#### WORK TASK:
Would you reproduce the data below exactly, please, leaving out its images?

************

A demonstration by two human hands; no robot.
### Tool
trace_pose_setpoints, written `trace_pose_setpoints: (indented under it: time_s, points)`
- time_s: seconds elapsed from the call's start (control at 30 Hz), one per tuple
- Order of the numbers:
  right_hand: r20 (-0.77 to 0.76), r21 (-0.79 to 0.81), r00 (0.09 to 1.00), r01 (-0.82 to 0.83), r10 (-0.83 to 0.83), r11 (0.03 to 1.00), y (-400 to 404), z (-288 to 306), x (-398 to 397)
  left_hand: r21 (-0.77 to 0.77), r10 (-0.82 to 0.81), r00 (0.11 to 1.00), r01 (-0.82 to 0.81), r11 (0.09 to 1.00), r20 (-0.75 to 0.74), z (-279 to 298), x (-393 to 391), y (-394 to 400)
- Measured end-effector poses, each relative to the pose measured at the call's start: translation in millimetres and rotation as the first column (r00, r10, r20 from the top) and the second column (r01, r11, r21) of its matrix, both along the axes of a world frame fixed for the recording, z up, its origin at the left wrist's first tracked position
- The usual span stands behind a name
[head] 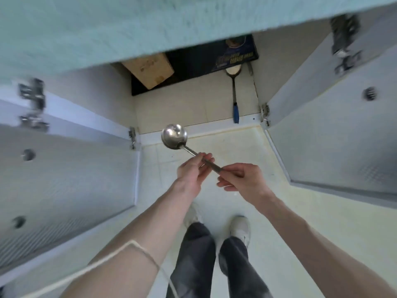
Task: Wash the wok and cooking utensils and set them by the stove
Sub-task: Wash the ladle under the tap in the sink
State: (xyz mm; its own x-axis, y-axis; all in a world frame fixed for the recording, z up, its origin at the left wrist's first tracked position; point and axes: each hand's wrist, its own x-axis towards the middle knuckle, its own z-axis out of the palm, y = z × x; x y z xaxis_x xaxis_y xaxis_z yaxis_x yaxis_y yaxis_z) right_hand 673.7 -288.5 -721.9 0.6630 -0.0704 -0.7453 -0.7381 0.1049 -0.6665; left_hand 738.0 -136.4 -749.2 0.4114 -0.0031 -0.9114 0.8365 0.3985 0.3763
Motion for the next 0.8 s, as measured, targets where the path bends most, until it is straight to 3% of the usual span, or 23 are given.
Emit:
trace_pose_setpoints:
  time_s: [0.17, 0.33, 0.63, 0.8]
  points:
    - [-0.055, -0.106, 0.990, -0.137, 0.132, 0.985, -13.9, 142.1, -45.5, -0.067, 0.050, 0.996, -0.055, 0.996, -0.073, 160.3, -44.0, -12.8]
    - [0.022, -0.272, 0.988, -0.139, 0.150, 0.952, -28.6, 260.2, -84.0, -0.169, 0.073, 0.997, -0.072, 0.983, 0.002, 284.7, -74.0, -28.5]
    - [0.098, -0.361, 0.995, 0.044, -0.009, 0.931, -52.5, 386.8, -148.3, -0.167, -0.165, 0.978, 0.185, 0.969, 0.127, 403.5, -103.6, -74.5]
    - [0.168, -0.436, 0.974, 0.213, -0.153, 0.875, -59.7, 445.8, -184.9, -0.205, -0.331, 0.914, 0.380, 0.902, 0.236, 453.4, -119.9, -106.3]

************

#### RESULT OF THIS TASK:
A demonstration by two human hands; no robot.
### Tool
trace_pose_setpoints, written `trace_pose_setpoints: (indented under it: time_s, points)`
- time_s: seconds elapsed from the call's start (control at 30 Hz), one per tuple
- Order of the numbers:
  right_hand: r20 (-0.77 to 0.76), r21 (-0.79 to 0.81), r00 (0.09 to 1.00), r01 (-0.82 to 0.83), r10 (-0.83 to 0.83), r11 (0.03 to 1.00), y (-400 to 404), z (-288 to 306), x (-398 to 397)
  left_hand: r21 (-0.77 to 0.77), r10 (-0.82 to 0.81), r00 (0.11 to 1.00), r01 (-0.82 to 0.81), r11 (0.09 to 1.00), r20 (-0.75 to 0.74), z (-279 to 298), x (-393 to 391), y (-394 to 400)
- Measured end-effector poses, each relative to the pose measured at the call's start: translation in millimetres and rotation as the first column (r00, r10, r20 from the top) and the second column (r01, r11, r21) of its matrix, both along the axes of a world frame fixed for the recording, z up, its origin at the left wrist's first tracked position
- The usual span stands behind a name
[head] 
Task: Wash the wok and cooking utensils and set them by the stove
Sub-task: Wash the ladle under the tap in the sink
State: (xyz mm; its own x-axis, y-axis; all in a world frame fixed for the recording, z up, its origin at the left wrist's first tracked position; point and axes: each hand's wrist, its own x-axis towards the middle knuckle, its own z-axis out of the palm, y = z × x; x y z xaxis_x xaxis_y xaxis_z yaxis_x yaxis_y yaxis_z) right_hand 673.7 -288.5 -721.9 0.6630 -0.0704 -0.7453 -0.7381 0.1049 -0.6665; left_hand 738.0 -136.4 -749.2 0.4114 -0.0031 -0.9114 0.8365 0.3985 0.3763
Motion for the next 0.8 s, as measured, targets where the path bends most, until it is straight to 3% of the usual span, or 23 are given.
Emit:
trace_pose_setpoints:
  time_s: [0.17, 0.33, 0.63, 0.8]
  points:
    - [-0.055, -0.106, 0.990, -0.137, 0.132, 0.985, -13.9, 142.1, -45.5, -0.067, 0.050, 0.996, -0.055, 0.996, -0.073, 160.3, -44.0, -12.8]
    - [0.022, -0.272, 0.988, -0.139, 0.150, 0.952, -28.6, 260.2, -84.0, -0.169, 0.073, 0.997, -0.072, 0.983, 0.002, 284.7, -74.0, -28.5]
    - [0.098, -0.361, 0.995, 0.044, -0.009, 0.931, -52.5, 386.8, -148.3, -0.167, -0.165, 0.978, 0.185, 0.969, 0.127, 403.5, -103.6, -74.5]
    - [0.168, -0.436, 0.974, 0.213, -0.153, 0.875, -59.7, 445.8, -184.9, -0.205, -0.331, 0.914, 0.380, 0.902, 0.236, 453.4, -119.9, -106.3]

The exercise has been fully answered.